**DIRECTIONS:** Output the listing exactly, without its pictures.

**SOURCE DATA:**
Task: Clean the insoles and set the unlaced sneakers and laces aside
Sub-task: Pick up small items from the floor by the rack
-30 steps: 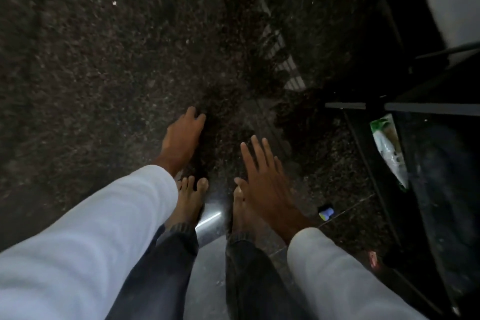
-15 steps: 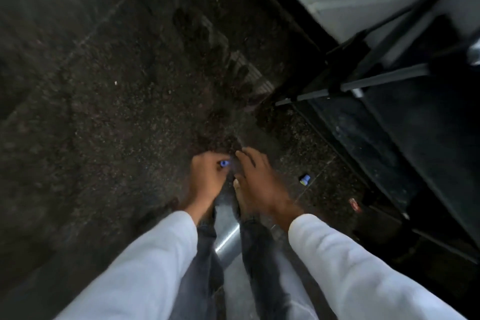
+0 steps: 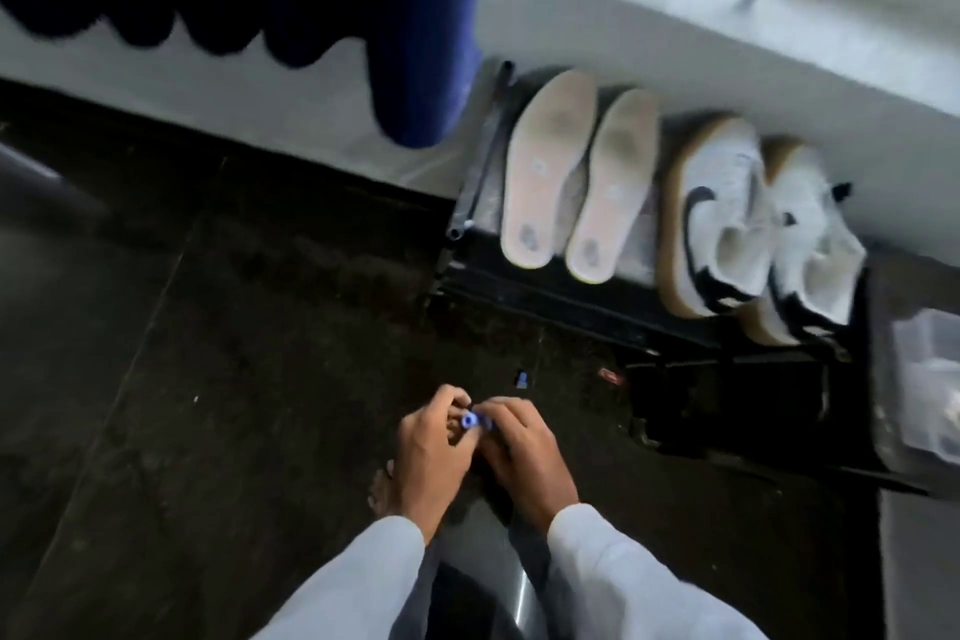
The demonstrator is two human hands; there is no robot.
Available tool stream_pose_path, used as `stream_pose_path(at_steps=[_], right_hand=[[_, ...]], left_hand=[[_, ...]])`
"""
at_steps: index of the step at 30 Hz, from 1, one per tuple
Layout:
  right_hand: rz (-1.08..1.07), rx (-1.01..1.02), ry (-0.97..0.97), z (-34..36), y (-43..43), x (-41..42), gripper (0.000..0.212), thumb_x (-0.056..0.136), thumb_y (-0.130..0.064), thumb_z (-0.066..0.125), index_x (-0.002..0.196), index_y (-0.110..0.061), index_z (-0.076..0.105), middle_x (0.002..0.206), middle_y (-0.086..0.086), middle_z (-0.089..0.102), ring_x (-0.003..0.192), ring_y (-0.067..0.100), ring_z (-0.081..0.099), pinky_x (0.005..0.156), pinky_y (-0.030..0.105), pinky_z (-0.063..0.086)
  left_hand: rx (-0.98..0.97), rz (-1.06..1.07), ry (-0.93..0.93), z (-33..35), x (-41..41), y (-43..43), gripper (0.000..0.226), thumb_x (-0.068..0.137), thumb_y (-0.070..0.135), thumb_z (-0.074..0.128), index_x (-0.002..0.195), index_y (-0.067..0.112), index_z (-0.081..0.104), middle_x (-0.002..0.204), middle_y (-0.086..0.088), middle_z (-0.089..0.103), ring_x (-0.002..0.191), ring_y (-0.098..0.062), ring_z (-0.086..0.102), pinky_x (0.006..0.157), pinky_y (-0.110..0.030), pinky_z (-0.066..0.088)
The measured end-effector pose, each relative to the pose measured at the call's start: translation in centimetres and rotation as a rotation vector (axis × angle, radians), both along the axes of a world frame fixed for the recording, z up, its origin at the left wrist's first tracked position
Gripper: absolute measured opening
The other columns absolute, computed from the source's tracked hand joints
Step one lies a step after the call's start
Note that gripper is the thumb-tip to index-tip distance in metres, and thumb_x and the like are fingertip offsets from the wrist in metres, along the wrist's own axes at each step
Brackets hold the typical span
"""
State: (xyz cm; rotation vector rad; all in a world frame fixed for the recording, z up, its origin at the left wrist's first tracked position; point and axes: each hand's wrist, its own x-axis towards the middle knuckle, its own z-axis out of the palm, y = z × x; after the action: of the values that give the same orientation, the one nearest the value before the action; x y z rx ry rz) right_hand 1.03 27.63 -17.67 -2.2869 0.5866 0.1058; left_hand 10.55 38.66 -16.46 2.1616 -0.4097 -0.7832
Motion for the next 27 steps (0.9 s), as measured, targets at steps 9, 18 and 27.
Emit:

**WRITTEN RESPONSE:**
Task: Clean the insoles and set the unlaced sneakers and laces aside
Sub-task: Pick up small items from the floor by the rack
-30 steps: 
-15 steps: 
+0 steps: 
The demonstrator is two human hands; there is no robot.
Available tool stream_pose_path, used as `stream_pose_path(at_steps=[_], right_hand=[[_, ...]], left_hand=[[_, ...]])`
"""
at_steps: index of the step at 30 Hz, from 1, one per tuple
Layout:
  right_hand: rz (-1.08..1.07), rx (-1.01..1.02), ry (-0.97..0.97), z (-34..36), y (-43..43), x (-41..42), gripper (0.000..0.212), thumb_x (-0.056..0.136), thumb_y (-0.130..0.064), thumb_z (-0.066..0.125), index_x (-0.002..0.196), index_y (-0.110..0.061), index_z (-0.076..0.105), middle_x (0.002..0.206), middle_y (-0.086..0.086), middle_z (-0.089..0.102), ring_x (-0.003..0.192), ring_y (-0.067..0.100), ring_z (-0.081..0.099), pinky_x (0.005..0.156), pinky_y (-0.030..0.105), pinky_z (-0.063..0.086)
  left_hand: rx (-0.98..0.97), rz (-1.06..1.07), ry (-0.93..0.93), z (-33..35), x (-41..41), y (-43..43), gripper (0.000..0.226), thumb_x (-0.068..0.137), thumb_y (-0.070..0.135), thumb_z (-0.074..0.128), index_x (-0.002..0.195), index_y (-0.067..0.112), index_z (-0.081..0.104), middle_x (-0.002..0.204), middle_y (-0.086..0.088), middle_z (-0.089..0.103), ring_x (-0.002..0.191), ring_y (-0.098..0.062), ring_z (-0.086..0.102), pinky_x (0.006..0.157), pinky_y (-0.110..0.030), pinky_z (-0.066..0.088)
The measured end-effector pose, each relative to the pose measured at the call's start: translation in centimetres and rotation as a rotation vector (axis × angle, radians), both along the axes of a world frame fixed for the recording, z up, its origin at the left wrist's first tracked position
Gripper: absolute measured opening
The other columns absolute, computed from the source's tracked hand joints
Step one lies a step after the call's start
Note that gripper is the thumb-tip to index-tip distance in metres, and thumb_x and the like are fingertip offsets from the wrist in metres, along the wrist's own axes at each step
Brackets hold the typical span
"""
State: (xyz cm; rotation vector rad; all in a world frame fixed for the recording, z up, its origin at the left wrist's first tracked position; point and axes: each hand's wrist, its own x-axis towards the middle knuckle, its own z-axis out of the palm, y = z × x; after the action: of the values that give the same orientation, the one nearest the value before the action; x y z rx ry rz) right_hand 1.03 27.63 -17.67 -2.2869 0.5866 0.1058; left_hand 10.55 38.66 -16.46 2.1616 -0.4097 -0.7832
Motion for the next 27 steps (0.9 s), as measured, targets at steps 9, 18 and 27.
Emit:

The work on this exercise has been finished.